Hi,
My motivation for looking back into these options is the isolation of not being able to drive and the ensuing depression that accompaines the isolation. I live about 50 miles from my family, doesnt sound far but I only see one family member on a regular basis, my husband travels about 90% of the time.I am by all definitions , a shut in.

In any event. my body rejected the port a cath dr. S put in for my infusions.This was in year two. I had ketamine insusion for almost 4 yesrs. I dont know how many of us have been told our RSD is extremely opportunistic, but i have been.

The rejection of the port was a serious one and almost immediate. severe alloydina, edema, infection etc.

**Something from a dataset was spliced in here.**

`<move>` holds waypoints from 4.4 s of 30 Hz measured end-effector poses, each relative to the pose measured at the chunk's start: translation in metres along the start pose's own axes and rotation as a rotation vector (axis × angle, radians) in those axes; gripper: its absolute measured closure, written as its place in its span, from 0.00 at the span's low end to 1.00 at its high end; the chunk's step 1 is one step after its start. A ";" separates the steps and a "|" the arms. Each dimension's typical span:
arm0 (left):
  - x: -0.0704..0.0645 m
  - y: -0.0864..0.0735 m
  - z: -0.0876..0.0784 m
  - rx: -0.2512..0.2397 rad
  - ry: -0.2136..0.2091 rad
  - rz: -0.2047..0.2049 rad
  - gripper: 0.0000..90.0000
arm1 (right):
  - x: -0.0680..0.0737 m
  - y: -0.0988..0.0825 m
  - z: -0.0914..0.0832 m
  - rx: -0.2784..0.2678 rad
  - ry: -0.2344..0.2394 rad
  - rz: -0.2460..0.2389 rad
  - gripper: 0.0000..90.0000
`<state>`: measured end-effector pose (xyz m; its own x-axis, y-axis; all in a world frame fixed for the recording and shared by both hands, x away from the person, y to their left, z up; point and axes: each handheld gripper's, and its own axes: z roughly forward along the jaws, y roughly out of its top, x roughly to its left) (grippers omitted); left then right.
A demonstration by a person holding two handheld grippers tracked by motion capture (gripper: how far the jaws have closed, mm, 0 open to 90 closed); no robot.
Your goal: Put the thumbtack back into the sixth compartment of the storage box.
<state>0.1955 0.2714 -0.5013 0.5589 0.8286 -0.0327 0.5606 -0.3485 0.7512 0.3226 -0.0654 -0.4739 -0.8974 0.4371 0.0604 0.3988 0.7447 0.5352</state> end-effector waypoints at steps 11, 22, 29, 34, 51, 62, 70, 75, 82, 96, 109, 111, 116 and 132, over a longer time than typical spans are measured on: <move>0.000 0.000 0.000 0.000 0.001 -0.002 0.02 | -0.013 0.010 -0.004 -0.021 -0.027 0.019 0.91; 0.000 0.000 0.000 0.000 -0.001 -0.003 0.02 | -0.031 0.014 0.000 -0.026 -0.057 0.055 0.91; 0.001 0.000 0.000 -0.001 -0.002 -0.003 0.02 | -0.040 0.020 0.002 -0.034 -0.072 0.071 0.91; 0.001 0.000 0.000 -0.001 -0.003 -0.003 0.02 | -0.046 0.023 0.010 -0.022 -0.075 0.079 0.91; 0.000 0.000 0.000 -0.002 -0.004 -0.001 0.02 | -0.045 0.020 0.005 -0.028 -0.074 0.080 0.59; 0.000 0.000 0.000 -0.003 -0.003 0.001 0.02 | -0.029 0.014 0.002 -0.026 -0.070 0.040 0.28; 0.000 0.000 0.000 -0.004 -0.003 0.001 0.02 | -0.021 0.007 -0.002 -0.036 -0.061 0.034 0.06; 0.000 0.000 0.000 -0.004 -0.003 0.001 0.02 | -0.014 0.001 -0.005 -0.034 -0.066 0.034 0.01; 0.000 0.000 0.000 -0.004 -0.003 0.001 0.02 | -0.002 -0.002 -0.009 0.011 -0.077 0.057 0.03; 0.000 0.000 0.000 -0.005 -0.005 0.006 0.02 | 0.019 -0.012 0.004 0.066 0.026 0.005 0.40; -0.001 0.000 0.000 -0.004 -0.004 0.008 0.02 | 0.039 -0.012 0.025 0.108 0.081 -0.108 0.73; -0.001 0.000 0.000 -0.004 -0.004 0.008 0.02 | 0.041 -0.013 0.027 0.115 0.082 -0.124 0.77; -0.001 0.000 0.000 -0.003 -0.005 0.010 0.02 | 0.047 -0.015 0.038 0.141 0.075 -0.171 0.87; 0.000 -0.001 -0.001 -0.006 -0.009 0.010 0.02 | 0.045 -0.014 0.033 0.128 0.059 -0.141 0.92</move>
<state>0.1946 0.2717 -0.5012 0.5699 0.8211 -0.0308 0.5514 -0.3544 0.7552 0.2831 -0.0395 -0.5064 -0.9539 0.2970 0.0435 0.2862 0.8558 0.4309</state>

It had to be removed within a month on an emergency basis up at hahnemann hospital.
30,000 dollars to put in , 30k to take out. wow is right.

Following that,( I have cold rsd) I had picc lines put in and taken out constantly as it is near impossible to get an IV line in me. Again they had to keep coming out due to the RSD and severe alloydina and further complications.

Now I'm in my 6th year, I'm having alot of GI problems upper and lower, so I am looking at options again.

I've read alot about SCS on neurotalk, and its success. But not much about pain pumps. I have been told over and over I am not a canidate to scs for the above reasons as well as because i am full body.

Im wondering if anyone has the pain pump. I dont know how I would make it through hte surgery but with the help of my pain mangagement doctor it might be possible.

Could anyone share their experiences with a pain pump. what type you have etc.

Also, if you have scs, why did you select that over the pain pump or vs versa. thank you so much,

I appreciate any input anyone could share, cz sorry this is so long! I really do try to edit my posts and make them shorter!!!